What you give back from the listing below should be an exact copy of the lines from the one with "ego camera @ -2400" down to the one with "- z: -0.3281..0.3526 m", and it should contain no pictures.

TASK INPUT:
▼▼▼

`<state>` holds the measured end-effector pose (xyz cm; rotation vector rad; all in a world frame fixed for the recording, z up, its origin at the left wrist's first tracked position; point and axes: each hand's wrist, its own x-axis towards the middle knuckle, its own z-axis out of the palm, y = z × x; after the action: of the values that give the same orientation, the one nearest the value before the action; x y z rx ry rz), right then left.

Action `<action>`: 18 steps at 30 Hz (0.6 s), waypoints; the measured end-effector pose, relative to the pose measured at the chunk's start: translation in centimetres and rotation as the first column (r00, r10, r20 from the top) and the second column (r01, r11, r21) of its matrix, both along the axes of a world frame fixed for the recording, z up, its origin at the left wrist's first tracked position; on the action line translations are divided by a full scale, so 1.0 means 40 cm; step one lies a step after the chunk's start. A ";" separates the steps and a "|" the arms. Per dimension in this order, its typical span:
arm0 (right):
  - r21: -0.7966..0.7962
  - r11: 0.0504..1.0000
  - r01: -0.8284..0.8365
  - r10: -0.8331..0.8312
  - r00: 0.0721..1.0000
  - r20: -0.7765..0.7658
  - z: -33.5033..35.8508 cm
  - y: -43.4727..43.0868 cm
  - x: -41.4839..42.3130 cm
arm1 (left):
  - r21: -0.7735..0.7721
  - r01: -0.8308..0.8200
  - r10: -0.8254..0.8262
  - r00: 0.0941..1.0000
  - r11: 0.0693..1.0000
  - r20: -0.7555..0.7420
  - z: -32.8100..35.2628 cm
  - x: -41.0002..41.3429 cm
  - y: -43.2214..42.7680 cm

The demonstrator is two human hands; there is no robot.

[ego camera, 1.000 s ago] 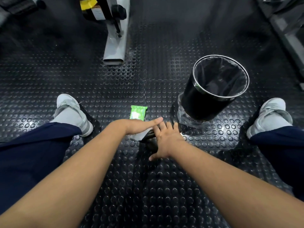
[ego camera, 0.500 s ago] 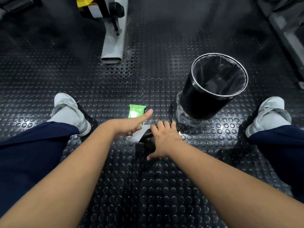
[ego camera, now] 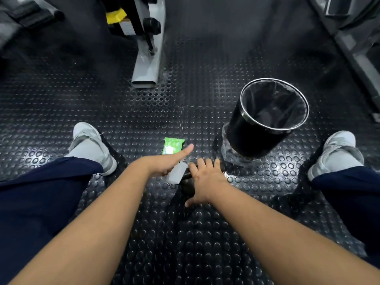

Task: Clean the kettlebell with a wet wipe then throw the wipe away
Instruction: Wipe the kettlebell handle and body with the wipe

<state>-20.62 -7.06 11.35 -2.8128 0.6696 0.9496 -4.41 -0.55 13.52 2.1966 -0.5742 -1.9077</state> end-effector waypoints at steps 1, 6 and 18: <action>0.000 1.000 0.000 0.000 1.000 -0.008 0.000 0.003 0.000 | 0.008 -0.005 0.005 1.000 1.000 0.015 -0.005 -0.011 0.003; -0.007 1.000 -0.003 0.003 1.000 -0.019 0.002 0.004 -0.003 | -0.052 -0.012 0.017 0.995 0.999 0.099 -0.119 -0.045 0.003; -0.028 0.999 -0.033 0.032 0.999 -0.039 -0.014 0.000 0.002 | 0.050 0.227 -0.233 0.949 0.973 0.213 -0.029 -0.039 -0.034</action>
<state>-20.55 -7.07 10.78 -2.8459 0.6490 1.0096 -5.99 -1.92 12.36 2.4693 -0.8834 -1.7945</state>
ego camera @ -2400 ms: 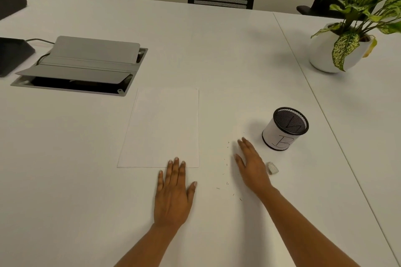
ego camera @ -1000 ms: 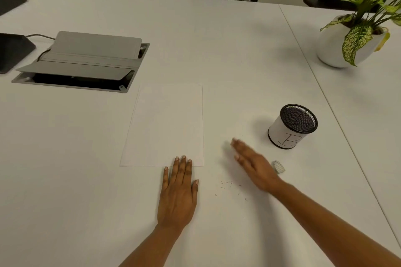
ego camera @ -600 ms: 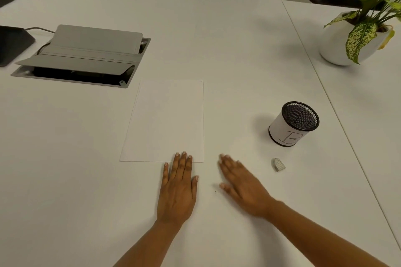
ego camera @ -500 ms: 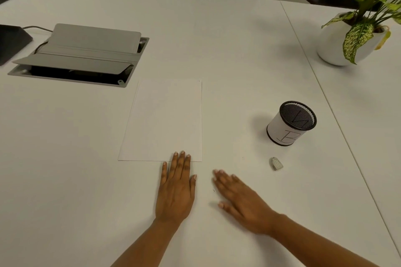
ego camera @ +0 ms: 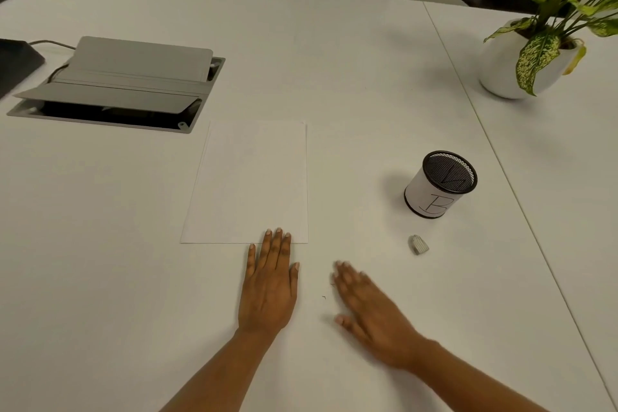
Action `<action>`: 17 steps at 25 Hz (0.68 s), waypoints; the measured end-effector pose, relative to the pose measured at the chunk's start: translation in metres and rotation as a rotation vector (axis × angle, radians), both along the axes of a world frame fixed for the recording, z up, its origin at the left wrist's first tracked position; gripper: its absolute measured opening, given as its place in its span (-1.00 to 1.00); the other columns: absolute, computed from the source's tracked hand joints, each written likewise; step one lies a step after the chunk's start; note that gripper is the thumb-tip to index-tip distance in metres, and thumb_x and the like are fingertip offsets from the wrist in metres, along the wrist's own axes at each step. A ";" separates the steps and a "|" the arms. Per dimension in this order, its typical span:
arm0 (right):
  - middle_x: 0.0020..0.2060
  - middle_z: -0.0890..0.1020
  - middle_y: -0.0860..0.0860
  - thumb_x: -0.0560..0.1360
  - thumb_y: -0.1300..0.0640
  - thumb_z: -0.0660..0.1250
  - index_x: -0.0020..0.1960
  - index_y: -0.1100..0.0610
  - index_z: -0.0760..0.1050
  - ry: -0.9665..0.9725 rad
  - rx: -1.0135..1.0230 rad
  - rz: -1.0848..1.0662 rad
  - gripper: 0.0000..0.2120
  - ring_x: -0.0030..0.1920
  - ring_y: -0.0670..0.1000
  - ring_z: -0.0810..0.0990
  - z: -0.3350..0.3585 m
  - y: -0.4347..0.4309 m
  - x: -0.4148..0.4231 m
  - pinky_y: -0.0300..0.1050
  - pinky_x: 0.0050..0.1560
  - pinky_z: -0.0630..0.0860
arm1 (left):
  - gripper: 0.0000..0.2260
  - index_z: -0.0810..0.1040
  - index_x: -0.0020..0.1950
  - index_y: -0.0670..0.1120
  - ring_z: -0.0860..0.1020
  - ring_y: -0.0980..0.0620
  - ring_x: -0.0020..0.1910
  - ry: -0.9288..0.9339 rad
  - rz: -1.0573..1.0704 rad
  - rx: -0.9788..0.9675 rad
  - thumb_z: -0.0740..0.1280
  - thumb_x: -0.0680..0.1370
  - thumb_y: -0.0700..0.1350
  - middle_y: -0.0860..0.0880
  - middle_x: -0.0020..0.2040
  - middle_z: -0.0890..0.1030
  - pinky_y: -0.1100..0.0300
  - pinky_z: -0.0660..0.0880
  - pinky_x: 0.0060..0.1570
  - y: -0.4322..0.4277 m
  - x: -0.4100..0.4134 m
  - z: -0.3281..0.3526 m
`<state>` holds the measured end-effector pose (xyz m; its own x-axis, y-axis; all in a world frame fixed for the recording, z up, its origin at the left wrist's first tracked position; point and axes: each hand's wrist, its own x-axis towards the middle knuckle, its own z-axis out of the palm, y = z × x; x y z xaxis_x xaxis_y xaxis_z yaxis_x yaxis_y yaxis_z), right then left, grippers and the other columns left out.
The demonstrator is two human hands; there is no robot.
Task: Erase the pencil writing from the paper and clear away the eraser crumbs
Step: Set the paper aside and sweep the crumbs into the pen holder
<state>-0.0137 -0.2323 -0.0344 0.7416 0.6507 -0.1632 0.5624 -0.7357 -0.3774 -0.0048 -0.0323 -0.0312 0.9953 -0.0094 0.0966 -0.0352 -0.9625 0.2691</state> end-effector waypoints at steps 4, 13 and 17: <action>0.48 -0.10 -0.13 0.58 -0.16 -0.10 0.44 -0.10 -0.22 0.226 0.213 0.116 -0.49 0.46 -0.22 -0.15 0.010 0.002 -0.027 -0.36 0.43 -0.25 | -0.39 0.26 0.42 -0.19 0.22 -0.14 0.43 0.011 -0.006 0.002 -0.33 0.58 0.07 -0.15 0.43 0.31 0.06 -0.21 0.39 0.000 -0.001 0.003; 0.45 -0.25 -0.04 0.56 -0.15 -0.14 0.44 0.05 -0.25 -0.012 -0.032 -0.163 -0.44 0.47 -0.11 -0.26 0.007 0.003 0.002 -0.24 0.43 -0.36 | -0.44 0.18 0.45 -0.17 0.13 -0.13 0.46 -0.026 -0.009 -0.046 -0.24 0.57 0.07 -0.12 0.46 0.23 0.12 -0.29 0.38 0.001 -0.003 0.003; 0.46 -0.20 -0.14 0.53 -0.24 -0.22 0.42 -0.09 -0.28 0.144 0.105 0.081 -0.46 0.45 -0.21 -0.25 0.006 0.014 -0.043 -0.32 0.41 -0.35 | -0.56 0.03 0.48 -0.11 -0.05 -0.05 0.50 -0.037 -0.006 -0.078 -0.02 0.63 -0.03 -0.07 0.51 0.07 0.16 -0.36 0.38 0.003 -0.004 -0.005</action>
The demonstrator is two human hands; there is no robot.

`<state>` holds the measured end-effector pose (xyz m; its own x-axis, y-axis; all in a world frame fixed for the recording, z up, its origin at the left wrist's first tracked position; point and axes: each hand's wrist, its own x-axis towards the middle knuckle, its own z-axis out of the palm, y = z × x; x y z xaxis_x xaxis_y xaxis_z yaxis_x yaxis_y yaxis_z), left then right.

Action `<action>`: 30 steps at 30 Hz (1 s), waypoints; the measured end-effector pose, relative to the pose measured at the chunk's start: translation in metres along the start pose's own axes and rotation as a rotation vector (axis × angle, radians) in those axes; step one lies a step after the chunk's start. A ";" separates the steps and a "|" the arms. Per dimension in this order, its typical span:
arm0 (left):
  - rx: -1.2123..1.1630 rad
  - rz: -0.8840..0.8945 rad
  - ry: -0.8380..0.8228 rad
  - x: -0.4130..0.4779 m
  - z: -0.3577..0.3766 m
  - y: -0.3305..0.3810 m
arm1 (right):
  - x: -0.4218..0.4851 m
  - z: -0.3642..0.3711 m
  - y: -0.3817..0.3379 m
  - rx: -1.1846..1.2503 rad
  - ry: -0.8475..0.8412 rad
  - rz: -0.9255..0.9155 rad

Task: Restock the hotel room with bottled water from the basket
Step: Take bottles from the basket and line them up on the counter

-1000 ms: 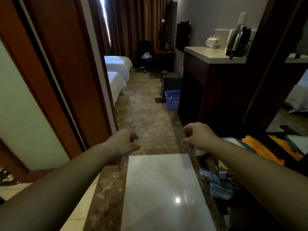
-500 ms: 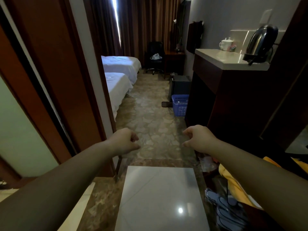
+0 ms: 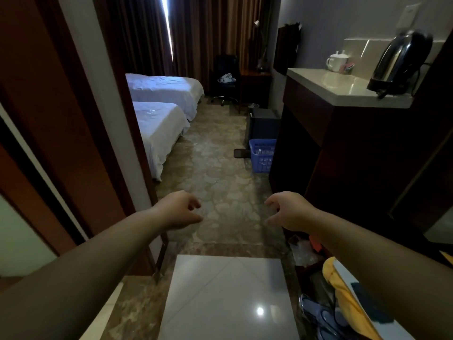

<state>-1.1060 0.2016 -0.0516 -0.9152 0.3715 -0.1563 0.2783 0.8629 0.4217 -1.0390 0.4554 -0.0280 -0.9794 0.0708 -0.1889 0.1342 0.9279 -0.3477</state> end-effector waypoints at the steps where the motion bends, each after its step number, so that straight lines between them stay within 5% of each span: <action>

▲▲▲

ANSWER SECTION:
ego camera @ -2400 ms: 
ego camera @ -1000 ms: 
ego camera @ -600 ms: 
ego camera @ -500 ms: 
ego camera @ +0 ms: 
Action `<action>`: 17 steps at 25 Hz (0.68 s), waypoints; the measured end-effector pose, relative to the pose measured at the chunk's start: translation in metres and rotation as a rotation vector (axis × angle, radians), both along the axes of a world frame fixed for the recording, z up, its origin at the left wrist's first tracked position; gripper: its absolute measured opening, given as its place in its span (-1.00 to 1.00); the other columns: absolute, computed from the source's tracked hand joints, each written likewise; step one lies a step after the chunk's start; note that gripper is the thumb-tip to index-tip distance in metres, and thumb_x and the like are fingertip offsets from the wrist in metres, along the wrist's own axes at each step. A ";" separates the steps and a "|" the arms. Per dimension in this order, its typical span:
arm0 (right):
  - middle_x: 0.0020..0.2060
  - middle_z: -0.0890..0.1020
  - middle_y: -0.0860..0.0860
  - thumb_x: -0.0560..0.1360
  - thumb_y: -0.1300..0.0640
  - thumb_z: -0.0660..0.1250
  - index_x: -0.0020..0.1960
  - index_y: -0.1100..0.0610
  - index_z: -0.0760..0.1050
  - ry: -0.9665..0.9725 rad
  - rx: -1.0135..1.0230 rad
  - rz: -1.0848..1.0662 rad
  - gripper: 0.0000..0.2120
  - ring_x: -0.0030..0.1920
  - ring_y: -0.0670..0.1000
  - ring_z: -0.0810..0.0990
  - z: -0.3350..0.3585 m
  - y: -0.4347..0.4309 m
  - x: -0.4148..0.4231 m
  - pinky_y: -0.0300..0.1050
  - pinky_x: 0.0050..0.1560
  - pinky_z: -0.0630..0.0860
arm1 (left):
  - gripper: 0.0000..0.2260
  - index_z: -0.0810..0.1040
  - index_x: -0.0020..0.1950
  - index_y: -0.0670..0.1120
  - ring_z: -0.0860..0.1020
  - ring_y: -0.0980..0.0620
  - ring_x: -0.0020..0.1910
  - ry: -0.9288..0.9339 rad
  - rz: -1.0573..1.0704 rad
  - rx: -0.9788..0.9675 rad
  - thumb_z: -0.0740..0.1280
  - thumb_x: -0.0680..0.1370
  - thumb_y: -0.0700..0.1350
  - middle_y: -0.0860..0.0880
  - middle_x: -0.0020..0.2040
  - middle_z: -0.0890..0.1030
  - pinky_y: -0.1100..0.0300
  - pinky_z: -0.0660..0.0880
  - pinky_x: 0.0060..0.1570
  - y: -0.4322..0.4277 m
  - x: -0.4100..0.4134 m
  - z: -0.3281..0.3526 m

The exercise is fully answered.